Small Things MatterPosted: September 2, 2014
On more than one occasion I have taken the FASB to task in this blog, so when they do something right it is only fair that I express some praise. The FASB has recently issued three exposure drafts that actually simplify accounting rules, disclosures and procedures. I talk briefly about each below.
Simplify Inventory Lower of Cost or Market (LCM) test – the FASB is proposing to change the “market” component to a single net realizable value calculation. They are proposing to get rid of floors and ceilings in the calculation which added complexity with no real benefit. Less calculations is good, eliminating calculations that do not materially change financial results 99.9999% of the time is even better.
Accounting for Cloud Computing costs – there have been rules for years on how sellers of cloud computing services should account for such services.
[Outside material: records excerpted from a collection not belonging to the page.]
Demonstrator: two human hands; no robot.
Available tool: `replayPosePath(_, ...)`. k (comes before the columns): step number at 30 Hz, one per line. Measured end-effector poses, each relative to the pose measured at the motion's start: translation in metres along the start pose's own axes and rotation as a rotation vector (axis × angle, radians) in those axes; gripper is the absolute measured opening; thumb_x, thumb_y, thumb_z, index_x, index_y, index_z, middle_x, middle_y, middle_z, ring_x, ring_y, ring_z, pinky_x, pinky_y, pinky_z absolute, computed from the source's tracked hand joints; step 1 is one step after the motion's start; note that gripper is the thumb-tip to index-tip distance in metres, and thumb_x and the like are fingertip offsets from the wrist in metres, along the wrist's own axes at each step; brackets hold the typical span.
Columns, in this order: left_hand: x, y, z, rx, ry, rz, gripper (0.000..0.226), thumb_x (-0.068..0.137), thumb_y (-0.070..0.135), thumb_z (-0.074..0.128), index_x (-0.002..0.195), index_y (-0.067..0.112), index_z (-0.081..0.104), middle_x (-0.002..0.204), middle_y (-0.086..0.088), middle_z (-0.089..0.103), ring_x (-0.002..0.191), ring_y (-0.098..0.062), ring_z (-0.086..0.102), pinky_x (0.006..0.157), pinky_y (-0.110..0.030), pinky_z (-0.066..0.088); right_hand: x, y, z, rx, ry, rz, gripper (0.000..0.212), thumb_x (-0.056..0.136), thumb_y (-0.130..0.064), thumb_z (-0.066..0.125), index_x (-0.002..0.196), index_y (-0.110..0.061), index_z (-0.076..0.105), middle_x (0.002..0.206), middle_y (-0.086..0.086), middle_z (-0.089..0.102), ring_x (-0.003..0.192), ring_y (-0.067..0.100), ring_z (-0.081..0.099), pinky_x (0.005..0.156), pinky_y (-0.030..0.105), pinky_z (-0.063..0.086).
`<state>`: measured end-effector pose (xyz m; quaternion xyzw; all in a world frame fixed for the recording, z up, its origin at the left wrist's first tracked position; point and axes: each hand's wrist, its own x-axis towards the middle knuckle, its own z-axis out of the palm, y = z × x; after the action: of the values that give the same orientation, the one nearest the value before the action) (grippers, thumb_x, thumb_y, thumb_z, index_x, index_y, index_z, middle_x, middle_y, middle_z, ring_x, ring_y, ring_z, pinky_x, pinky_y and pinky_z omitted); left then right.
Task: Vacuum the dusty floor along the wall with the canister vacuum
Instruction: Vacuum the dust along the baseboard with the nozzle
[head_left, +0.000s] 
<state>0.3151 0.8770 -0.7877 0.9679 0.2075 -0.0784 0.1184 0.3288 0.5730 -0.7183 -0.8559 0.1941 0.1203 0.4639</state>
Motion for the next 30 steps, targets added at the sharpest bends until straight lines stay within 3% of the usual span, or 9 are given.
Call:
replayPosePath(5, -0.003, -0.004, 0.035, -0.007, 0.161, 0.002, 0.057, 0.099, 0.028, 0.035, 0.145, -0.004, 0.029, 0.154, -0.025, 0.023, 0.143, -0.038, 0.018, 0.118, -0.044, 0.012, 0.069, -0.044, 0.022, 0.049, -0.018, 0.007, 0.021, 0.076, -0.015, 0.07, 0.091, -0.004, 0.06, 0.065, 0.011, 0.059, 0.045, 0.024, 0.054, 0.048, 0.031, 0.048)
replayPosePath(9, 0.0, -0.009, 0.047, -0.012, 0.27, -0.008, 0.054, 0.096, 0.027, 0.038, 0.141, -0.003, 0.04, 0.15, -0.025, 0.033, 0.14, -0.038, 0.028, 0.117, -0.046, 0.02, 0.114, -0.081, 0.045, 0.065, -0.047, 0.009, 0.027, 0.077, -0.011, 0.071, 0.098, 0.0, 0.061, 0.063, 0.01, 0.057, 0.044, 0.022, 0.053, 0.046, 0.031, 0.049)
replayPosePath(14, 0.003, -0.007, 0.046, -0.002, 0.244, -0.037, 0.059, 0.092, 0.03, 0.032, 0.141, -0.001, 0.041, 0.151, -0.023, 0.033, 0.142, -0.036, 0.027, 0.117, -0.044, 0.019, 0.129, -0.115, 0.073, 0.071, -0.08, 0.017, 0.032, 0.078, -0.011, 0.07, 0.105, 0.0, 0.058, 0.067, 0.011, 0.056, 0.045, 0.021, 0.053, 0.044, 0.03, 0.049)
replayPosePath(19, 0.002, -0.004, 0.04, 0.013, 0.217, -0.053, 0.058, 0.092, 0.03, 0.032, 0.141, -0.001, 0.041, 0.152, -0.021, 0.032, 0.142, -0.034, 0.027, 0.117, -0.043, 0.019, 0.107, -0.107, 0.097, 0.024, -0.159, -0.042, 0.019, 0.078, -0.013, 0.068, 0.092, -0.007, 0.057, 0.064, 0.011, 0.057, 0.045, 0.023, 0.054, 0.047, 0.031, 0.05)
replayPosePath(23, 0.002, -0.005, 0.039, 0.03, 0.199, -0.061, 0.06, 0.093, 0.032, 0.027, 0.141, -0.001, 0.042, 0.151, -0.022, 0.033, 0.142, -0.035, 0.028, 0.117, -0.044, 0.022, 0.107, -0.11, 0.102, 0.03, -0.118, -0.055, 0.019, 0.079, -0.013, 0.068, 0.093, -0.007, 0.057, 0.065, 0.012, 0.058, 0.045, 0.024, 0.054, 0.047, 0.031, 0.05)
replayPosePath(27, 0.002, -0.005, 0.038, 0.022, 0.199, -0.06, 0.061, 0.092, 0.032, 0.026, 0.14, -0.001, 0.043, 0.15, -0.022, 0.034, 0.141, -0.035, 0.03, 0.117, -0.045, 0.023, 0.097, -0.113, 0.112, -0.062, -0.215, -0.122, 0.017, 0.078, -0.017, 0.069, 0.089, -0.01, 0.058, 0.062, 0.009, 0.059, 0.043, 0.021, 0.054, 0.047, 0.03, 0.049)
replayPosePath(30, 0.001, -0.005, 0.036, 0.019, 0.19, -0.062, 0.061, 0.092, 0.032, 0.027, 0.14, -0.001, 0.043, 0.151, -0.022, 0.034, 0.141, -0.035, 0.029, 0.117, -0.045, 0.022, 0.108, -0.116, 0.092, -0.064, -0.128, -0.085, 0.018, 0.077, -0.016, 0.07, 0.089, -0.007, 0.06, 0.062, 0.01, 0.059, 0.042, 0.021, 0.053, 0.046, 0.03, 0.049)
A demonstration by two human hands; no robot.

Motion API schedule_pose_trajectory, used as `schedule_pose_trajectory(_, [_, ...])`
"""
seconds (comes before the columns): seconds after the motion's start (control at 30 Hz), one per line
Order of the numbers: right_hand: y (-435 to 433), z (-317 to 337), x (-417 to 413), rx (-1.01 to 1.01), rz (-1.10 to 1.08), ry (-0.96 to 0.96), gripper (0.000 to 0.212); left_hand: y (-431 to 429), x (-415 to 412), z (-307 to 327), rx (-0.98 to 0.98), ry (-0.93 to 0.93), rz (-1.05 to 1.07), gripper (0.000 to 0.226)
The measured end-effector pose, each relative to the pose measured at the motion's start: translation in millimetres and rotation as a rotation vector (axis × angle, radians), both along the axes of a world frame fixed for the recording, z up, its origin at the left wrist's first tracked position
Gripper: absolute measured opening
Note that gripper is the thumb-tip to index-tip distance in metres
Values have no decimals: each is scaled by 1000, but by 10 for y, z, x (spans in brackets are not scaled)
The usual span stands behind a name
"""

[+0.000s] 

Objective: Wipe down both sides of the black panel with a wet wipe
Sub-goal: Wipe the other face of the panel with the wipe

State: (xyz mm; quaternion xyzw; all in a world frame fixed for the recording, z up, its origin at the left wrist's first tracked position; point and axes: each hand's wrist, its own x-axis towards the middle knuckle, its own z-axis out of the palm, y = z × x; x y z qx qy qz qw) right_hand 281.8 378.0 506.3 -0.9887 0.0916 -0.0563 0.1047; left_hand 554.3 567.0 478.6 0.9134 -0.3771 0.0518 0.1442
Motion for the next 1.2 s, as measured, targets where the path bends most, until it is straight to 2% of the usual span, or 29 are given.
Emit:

The question is does the service include a separate deliverable of a software license or is the software license so integrated into the service they are considered a single unit of account for revenue recognition purposes. The FASB has essentially said those same rules apply to purchasers of cloud computing services. Some companies already followed this model by analogizing to the seller accounting, but other companies did not follow that accounting resulting in the dreaded “diversity of practice.” By adopting the standard the FASB will eliminate a difference that does not need to exist without adding a ton of work for most preparers of financial statements.
Eliminate Extraordinary Items – I could be cynical and say the FASB is finally facing up to reality. When was the last time you saw a company with an extraordinary item. The reality is the regulators got so picky on what was unusual AND infrequent that nothing seems to meet the definition. Actually I think the regulatory elimination of extraordinary items is why you have seen a proliferation of non-GAAP “adjusted” earnings and “adjusted” EPS numbers. Investors want to understand what is non-recurring and recurring in nature. Extraordinary items were supposed to handle that in the financial statements, but the regulators’ actions eliminated that option for preparers so we went outside GAAP to supply the information investors want. With the elimination of extraordinary items maybe we can then move onto a discussion of splitting the income statement up into something truly useful for investors. A place to start would be to look at non-GAAP disclosures in this area.
So the FASBs new targeted approach to improving GAAP looks to be a winner so far. These three exposure drafts appear to be truly useful improvements to GAAP and I for one want to recognize the FASB’s effort to make things better. Thanks FASB!